● **Problem to work on**:
Set the data below down again, exactly, with every picture left out.

########################################

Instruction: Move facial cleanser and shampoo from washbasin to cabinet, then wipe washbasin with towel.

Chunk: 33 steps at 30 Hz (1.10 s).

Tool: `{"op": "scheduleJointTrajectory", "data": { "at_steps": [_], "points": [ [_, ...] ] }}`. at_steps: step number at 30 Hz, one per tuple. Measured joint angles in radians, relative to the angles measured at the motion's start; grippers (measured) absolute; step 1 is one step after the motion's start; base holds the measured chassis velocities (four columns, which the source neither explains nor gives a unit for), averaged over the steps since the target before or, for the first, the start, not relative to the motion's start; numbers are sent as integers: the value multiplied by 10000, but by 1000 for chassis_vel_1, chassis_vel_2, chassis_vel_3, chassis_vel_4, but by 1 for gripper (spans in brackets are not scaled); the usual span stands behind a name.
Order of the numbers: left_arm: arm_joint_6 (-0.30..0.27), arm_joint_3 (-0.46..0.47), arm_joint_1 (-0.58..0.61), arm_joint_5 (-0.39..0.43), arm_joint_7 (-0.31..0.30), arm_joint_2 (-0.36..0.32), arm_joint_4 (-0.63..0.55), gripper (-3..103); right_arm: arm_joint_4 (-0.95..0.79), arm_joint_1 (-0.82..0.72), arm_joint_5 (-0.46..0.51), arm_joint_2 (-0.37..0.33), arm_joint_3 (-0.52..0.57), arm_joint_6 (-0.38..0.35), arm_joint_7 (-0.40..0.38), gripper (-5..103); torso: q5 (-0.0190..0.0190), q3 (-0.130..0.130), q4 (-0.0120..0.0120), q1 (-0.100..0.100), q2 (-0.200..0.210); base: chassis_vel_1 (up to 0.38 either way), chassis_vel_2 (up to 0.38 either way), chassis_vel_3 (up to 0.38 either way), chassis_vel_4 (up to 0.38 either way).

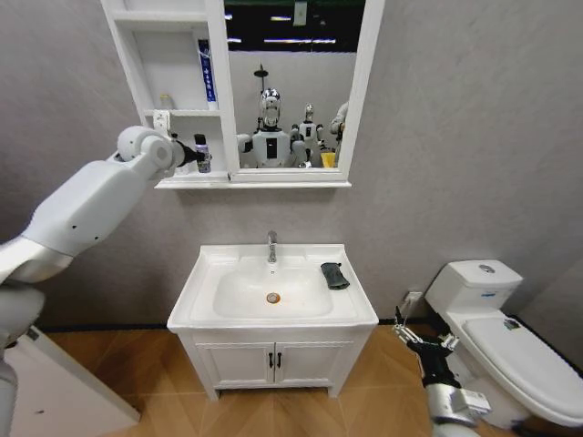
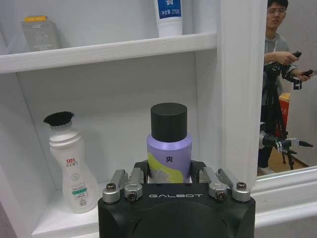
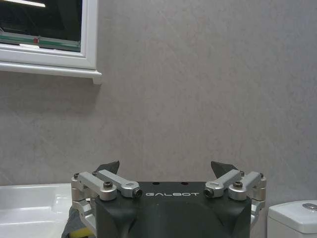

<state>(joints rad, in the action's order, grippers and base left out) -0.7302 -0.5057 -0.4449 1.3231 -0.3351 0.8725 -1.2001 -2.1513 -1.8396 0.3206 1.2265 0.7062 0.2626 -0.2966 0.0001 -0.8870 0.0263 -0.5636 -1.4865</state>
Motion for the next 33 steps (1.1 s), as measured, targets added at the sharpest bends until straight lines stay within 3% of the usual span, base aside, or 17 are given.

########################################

● **Task output**:
Instruction: Move facial cleanser and shampoo from washbasin to cabinet, then wipe washbasin with towel.

Chunk: 33 steps at 30 Hz (1.10 s).

Tool: `{"op": "scheduleJointTrajectory", "data": { "at_steps": [_], "points": [ [_, ...] ] }}`. at_steps: step number at 30 Hz, one per tuple. Measured joint angles in radians, relative to the angles measured at the motion's start; grippers (measured) absolute; step 1 is one step after the motion's start; base holds the measured chassis velocities (four columns, which the source neither explains nor gives a unit for), averaged over the steps since the target before or, for the first, the start, not relative to the motion's start; numbers are sent as integers: the value multiplied by 10000, but by 1000 for chassis_vel_1, chassis_vel_2, chassis_vel_3, chassis_vel_4, but by 1 for gripper (spans in brackets are not scaled); the usual span stands behind a name.
Order of the numbers: left_arm: arm_joint_6 (-0.30..0.27), arm_joint_3 (-0.46..0.47), arm_joint_1 (-0.58..0.61), arm_joint_5 (-0.39..0.43), arm_joint_7 (-0.31..0.30), arm_joint_2 (-0.36..0.32), arm_joint_4 (-0.63..0.55), gripper (-3..103); right_arm: arm_joint_4 (-0.95..0.79), arm_joint_1 (-0.82..0.72), arm_joint_5 (-0.46..0.51), arm_joint_2 (-0.37..0.33), arm_joint_3 (-0.52..0.57), arm_joint_6 (-0.38..0.35), arm_joint_7 (-0.40..0.38), gripper (-5..103); torso: q5 (-0.0190..0.0190), q3 (-0.130..0.130), q4 (-0.0120..0.0120), q1 (-0.100..0.100), q2 (-0.200..0.210); base: chassis_vel_1 (up to 0.38 either way), chassis_vel_2 (up to 0.38 either way), chassis_vel_3 (up to 0.38 either way), chassis_vel_4 (up to 0.38 either way).


<state>(joints rad, in the action's order, grippers and base left out) -0.7302 -0.5057 -0.4449 1.3231 -0.3351 0.8725 -1.2001 -2.1513 -1.8396 0.3206 1.2265 0.7062 0.2626 -0.2966 0.0001 -0.8870 0.0263 -0.5636 -1.4865</state>
Motion for the next 33 steps (1.1 s), as measured, targets added at the sharpest bends until straight lines stay within 3% of the usual span, base aside, or 17 are given.

The exercise is fully answered.